*** Opening Source records ***
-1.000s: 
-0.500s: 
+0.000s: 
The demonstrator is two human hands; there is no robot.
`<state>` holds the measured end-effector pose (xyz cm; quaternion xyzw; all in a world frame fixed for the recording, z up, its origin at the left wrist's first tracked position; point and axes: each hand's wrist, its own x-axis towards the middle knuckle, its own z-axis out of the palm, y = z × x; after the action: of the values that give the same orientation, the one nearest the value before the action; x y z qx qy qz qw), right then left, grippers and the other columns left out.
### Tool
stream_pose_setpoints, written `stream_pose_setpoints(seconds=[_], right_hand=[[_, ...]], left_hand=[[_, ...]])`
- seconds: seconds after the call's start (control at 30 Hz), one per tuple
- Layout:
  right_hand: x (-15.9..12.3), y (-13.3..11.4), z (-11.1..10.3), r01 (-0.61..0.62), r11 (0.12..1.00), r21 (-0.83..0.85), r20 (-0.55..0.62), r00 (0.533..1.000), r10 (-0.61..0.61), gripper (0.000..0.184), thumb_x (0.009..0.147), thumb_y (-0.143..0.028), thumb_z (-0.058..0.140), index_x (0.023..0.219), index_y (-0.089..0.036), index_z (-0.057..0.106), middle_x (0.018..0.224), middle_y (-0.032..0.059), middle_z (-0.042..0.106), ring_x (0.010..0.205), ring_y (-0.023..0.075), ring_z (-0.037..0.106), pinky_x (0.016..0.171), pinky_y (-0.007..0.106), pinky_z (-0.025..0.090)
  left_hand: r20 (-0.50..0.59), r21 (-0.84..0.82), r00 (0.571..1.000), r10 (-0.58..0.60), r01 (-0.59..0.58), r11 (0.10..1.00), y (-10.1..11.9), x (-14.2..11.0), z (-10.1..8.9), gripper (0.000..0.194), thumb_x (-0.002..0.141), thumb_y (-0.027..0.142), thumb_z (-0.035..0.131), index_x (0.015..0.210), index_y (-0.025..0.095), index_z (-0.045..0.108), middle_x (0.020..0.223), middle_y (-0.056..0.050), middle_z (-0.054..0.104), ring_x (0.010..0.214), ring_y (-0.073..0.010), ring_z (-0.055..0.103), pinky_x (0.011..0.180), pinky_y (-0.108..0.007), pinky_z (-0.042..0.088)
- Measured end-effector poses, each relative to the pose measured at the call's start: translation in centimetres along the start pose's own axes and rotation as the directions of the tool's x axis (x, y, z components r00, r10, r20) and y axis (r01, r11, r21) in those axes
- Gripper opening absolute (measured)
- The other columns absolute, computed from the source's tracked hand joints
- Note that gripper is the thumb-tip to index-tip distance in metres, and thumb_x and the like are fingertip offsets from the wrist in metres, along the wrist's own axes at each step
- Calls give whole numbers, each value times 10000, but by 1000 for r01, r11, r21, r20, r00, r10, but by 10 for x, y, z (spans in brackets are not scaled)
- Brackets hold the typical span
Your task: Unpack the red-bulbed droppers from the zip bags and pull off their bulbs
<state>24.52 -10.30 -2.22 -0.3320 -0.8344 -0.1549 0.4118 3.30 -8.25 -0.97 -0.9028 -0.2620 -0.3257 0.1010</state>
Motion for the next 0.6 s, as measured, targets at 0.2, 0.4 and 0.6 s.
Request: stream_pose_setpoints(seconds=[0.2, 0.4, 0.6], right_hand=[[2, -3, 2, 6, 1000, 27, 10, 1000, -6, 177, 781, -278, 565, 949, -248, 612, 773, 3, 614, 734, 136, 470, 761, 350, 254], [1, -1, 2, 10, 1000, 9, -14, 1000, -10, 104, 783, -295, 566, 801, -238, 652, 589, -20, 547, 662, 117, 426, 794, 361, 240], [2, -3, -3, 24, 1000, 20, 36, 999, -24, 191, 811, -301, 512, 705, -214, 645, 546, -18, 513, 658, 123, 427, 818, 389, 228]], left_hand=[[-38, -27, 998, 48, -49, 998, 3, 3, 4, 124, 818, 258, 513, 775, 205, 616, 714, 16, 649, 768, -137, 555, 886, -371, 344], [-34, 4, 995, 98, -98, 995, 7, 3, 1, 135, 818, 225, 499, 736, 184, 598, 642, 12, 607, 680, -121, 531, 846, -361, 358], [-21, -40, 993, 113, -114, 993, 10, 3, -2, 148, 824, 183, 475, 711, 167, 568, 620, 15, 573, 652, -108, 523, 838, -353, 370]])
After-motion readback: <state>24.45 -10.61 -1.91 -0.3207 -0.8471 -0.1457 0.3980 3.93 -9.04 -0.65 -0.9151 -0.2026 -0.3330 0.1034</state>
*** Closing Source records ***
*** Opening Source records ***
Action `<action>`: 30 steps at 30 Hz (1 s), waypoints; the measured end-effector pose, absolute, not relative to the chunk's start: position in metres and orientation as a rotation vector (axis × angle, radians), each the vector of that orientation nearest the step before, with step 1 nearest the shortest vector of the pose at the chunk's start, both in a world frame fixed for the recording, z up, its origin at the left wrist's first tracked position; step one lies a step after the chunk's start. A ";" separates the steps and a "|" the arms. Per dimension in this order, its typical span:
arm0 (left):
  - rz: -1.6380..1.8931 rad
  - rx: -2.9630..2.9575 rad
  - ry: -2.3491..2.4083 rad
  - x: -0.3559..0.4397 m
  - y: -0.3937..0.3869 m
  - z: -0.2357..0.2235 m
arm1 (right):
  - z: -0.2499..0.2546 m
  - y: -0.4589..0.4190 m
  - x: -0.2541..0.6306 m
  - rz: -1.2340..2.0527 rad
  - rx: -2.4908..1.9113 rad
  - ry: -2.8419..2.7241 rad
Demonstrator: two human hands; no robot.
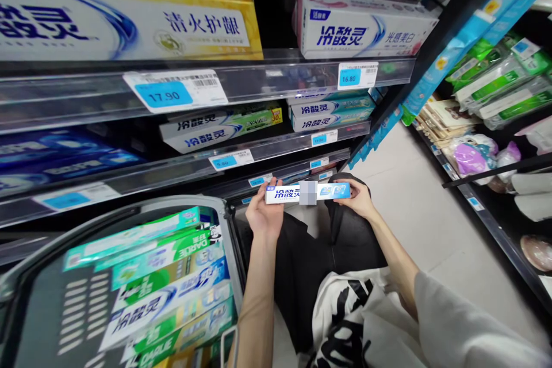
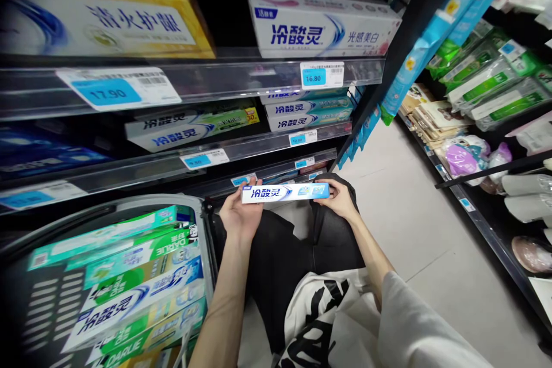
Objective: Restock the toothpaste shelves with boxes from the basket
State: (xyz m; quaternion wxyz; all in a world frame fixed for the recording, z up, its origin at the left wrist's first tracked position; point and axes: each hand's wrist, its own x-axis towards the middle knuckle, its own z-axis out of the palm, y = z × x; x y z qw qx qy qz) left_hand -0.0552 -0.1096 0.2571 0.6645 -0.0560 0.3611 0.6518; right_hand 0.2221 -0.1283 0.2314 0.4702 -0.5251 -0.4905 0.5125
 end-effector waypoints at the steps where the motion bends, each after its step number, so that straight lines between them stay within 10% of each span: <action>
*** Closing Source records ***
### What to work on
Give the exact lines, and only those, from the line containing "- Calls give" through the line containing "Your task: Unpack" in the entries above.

### Response below
- Calls give whole numbers, each value times 10000, but by 1000 for r01, r11, r21, r20, r00, r10, but by 10 for x, y, z (spans in brackets are not scaled)
- Brackets hold the typical span
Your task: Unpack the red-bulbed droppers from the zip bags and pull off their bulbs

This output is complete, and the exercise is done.